### Data excerpts

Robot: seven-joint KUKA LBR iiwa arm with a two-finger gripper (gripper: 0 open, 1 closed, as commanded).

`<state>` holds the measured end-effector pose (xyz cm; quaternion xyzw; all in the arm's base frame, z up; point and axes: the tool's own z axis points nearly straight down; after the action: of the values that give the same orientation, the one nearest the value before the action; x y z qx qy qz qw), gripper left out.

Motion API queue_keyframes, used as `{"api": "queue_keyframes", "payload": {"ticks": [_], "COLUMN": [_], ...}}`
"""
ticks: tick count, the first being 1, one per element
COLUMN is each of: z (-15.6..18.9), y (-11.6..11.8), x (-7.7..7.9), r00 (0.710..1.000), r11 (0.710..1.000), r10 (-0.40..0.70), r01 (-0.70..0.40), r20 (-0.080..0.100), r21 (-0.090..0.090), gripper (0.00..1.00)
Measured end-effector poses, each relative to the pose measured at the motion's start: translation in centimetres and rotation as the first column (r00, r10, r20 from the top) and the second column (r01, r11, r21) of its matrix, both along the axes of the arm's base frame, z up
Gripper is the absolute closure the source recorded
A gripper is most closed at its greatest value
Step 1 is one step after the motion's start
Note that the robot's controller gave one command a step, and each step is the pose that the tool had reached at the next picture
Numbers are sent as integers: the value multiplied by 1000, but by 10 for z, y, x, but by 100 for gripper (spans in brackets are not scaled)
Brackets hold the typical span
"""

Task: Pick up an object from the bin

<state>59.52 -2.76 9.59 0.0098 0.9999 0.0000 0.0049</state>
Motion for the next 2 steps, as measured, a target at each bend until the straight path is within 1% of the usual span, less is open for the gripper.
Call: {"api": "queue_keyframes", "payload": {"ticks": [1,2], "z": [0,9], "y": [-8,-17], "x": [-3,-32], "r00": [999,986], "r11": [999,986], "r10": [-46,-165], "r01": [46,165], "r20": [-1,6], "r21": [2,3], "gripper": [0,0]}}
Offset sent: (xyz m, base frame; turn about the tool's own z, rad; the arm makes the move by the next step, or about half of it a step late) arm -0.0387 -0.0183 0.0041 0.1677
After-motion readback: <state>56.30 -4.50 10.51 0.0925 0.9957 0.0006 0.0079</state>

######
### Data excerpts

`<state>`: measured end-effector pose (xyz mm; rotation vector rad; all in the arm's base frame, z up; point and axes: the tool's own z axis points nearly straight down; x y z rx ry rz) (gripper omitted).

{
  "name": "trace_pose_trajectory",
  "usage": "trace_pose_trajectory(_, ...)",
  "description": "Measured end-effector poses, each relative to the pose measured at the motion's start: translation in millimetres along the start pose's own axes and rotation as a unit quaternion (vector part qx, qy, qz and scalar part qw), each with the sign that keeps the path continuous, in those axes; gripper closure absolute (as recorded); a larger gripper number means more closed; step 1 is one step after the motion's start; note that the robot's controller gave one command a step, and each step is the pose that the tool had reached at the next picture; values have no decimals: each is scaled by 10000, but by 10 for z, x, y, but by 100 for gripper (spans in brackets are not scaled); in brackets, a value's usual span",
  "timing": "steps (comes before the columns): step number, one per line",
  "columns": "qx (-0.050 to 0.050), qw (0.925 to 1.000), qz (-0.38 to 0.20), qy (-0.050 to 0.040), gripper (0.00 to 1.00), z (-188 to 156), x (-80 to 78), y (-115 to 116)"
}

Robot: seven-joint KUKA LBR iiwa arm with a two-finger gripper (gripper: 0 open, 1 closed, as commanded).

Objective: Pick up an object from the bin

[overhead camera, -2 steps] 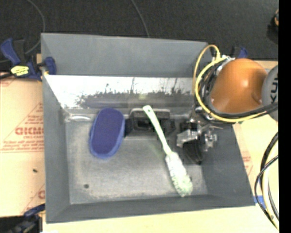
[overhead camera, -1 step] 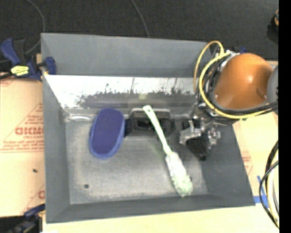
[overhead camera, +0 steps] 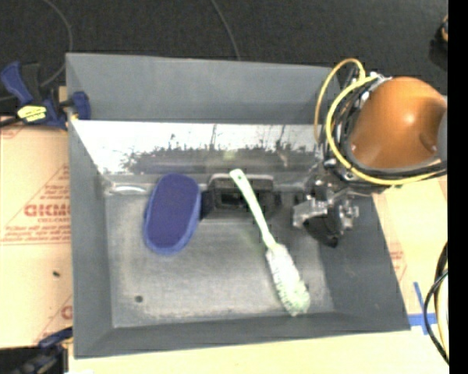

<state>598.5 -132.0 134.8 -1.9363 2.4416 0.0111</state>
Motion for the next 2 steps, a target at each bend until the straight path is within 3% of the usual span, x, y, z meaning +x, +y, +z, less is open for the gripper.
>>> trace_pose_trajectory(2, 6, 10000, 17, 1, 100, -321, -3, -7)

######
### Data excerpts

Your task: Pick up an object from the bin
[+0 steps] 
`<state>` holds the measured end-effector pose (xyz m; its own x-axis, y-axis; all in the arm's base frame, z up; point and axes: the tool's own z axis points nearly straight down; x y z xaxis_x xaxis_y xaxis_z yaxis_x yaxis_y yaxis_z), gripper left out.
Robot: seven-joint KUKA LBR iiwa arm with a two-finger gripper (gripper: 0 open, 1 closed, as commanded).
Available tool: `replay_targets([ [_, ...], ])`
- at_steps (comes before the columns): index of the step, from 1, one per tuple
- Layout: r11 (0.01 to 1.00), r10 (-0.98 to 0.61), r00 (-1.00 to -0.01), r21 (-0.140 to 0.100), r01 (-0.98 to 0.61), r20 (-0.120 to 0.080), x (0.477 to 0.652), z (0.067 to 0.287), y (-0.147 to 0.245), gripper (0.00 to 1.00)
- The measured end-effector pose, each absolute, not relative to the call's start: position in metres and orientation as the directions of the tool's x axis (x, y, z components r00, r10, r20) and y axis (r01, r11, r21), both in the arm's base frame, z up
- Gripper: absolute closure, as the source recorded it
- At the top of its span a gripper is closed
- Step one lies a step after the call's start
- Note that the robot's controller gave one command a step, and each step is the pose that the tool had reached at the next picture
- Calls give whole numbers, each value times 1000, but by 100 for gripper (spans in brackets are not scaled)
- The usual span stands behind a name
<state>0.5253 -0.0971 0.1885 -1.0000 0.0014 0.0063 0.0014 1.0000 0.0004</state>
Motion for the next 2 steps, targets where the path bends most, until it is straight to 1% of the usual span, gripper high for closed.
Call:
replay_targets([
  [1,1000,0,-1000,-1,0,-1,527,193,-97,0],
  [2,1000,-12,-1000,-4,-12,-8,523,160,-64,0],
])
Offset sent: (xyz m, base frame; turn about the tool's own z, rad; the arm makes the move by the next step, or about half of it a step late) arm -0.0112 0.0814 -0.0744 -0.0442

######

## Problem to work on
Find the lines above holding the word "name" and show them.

## Completed task
  "name": "trace_pose_trajectory",
- The usual span stands behind a name

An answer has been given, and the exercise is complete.